The answer must reproduce the listing exactly, with every picture left out.

• **Dataset content**
== Segment start ==
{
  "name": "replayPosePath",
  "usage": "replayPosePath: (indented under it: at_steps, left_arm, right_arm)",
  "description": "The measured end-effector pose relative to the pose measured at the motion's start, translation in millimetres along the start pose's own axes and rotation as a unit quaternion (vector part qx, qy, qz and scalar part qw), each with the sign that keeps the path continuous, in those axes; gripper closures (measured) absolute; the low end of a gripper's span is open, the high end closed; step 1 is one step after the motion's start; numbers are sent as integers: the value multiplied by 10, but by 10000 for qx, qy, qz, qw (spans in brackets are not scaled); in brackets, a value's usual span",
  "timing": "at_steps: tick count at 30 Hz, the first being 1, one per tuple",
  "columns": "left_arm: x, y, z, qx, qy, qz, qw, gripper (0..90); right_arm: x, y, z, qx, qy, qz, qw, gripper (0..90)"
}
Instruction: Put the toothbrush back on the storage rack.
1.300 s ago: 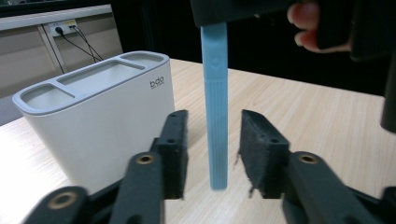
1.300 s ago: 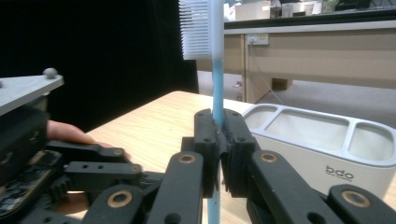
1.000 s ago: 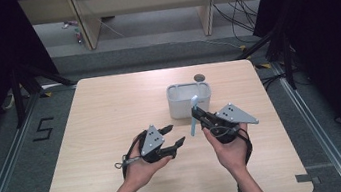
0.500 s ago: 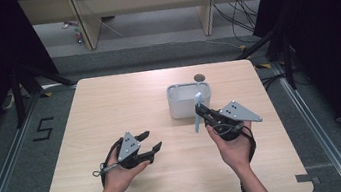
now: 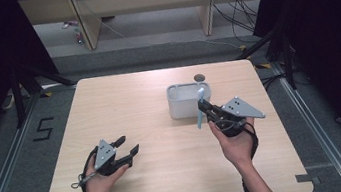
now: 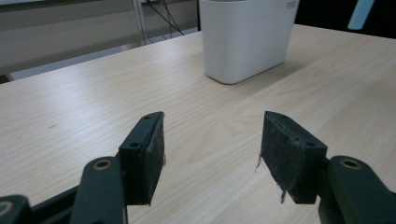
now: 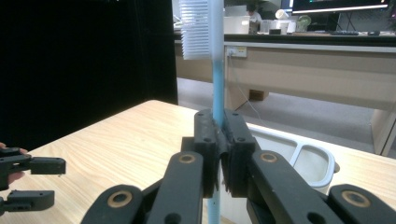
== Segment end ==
• **Solved exercise**
{
  "name": "replayPosePath",
  "usage": "replayPosePath: (indented under it: at_steps, left_arm, right_arm)",
  "description": "The measured end-effector pose relative to the pose measured at the motion's start, translation in millimetres along the start pose's own axes and rotation as a unit quaternion (vector part qx, qy, qz and scalar part qw), each with the sign that keeps the path continuous, in those axes; gripper closures (measured) absolute; the low end of a gripper's span is open, the high end closed; step 1 is one step after the motion's start; numbers are sent as integers: the value multiplied by 10, but by 10000 for qx, qy, qz, qw (spans in brackets are not scaled); in brackets, a value's usual span",
  "timing": "at_steps: tick count at 30 Hz, the first being 1, one per tuple",
  "columns": "left_arm: x, y, z, qx, qy, qz, qw, gripper (0..90); right_arm: x, y, z, qx, qy, qz, qw, gripper (0..90)"
}
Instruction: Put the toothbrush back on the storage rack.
1.300 s ago: 
1.300 s ago: 
1.000 s ago: 
0.500 s ago: 
now: 
now: 
now: 

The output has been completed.